Customer Decisioning Glossary

Common terms used by customer decisioning practitioners

Customer Decisioning Glossary

  • Arbitration: Using a formula incorporating dynamic elements such as relevance and value to compute priority.

  • Auditability: Audit trail capabilities that ensures the history for each decision and it’s elements at an individual customer level can be retrieved and explained.

  • Contextual Arbitration: Using a the real-time customer context (Eg. Looking at a product page, transacting, complaining, churning, etc) within arbitration. This is critical for customer relevance.

  • Eligibility: Rules to determine if a customer qualifies for a specific message. Contact rules to manage and enforce communication limits with customers that can be applied at the channel or action.

  • Individual Level Decisions: AKA 1:1 customer engagement that allows decisioning for a unique customer not a segment of customers. Takes into consideration the unique behaviors, interests, and intents of each customer to drive highly personalized customer experiences that can adapt instantly to changes in customer intent and event data.

  • In-Session Context Customer Signals: Using the context of what a customer is doing on a page, call, action responses, etc to re-decision what is the next best action.

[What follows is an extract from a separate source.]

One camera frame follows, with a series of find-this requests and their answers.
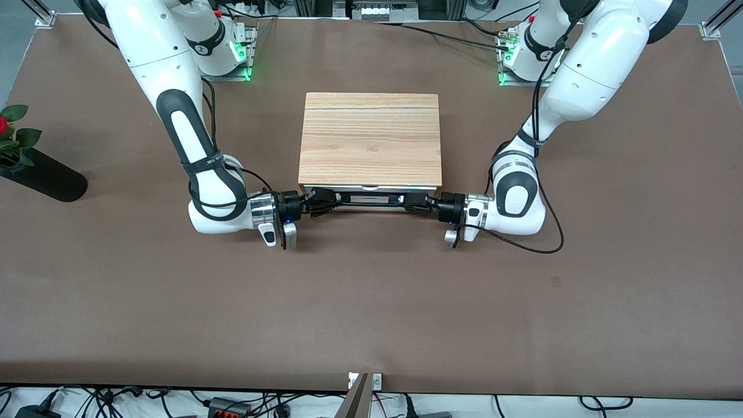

  • In-Session self-learning models outside of decisioning system but with real-time AI: Connectors to call out to external AI services such as Google AI or AWS SageMaker, and then integrate the results on-demand at the point of a decision being made.

  • In-Session self-learning engagement models within decisioning system: Self-learning AI (a.k.a. Adaptive AI) that predicts likelihood to engage that can be executed at the point of decisioning.

  • In-Session self-learning conversion models within decisioning system: Self-learning AI that predicts likelihood for a customer to convert that can be executed at the point of decisioning.

  • In-Session Contextual Arbitration: The ability to instantly re-run a decisioning (AKA re-decisioning) as an individual customer’s context changes to maximize the potential for positive outcomes.

  • Journey Orchestration: The process of managing and coordinating the series of interactions between a customer and an organization that occur as the customer pursues a specific goal. It involves understanding the customer's needs and preferences, and using this information to guide the customer through their journey.

  • Live Event Streaming Data: The capability to monitor and use streams of events such as transactions, calls, IVRs and digital channel signals.

  • Next Best Action: A customer engagement strategy to present customers with the most relevant and/or profitable message.

  • Off-Line Model Scoring Real-Time Execution: Real-time execution of off-line models in decisioning. Scores produced by data scientists using their preferred tools and then imported for operational use via PMML or MOJO, allowing models from SAS, SPSS, R, Python, etc to be imported and executed at the point of decisioning to produce the latest score with every customer interaction.

  • Off-Line Model Scoring: (BATCH EXECUTION) Predictive models that are built and scored outside of the core decisioning solution. The scores are then passed into decisioning on a regular basis to feed decisions.

  • Prioritization: The process of ranking hierarchically actions based on certain criteria such as relevance and/or profit.

  • Segment Level Decisions: Decisions made for a segment e.g. All customers would receive the same next best action within the segment. (no matter how small or large)

  • Segmentation: The ability to create or import and report on segments of customers.

  • Simulation / Forecasting: Running simulation tests to understand the financial and CX impact of adding, changing or up weighting actions to help make important business decisions.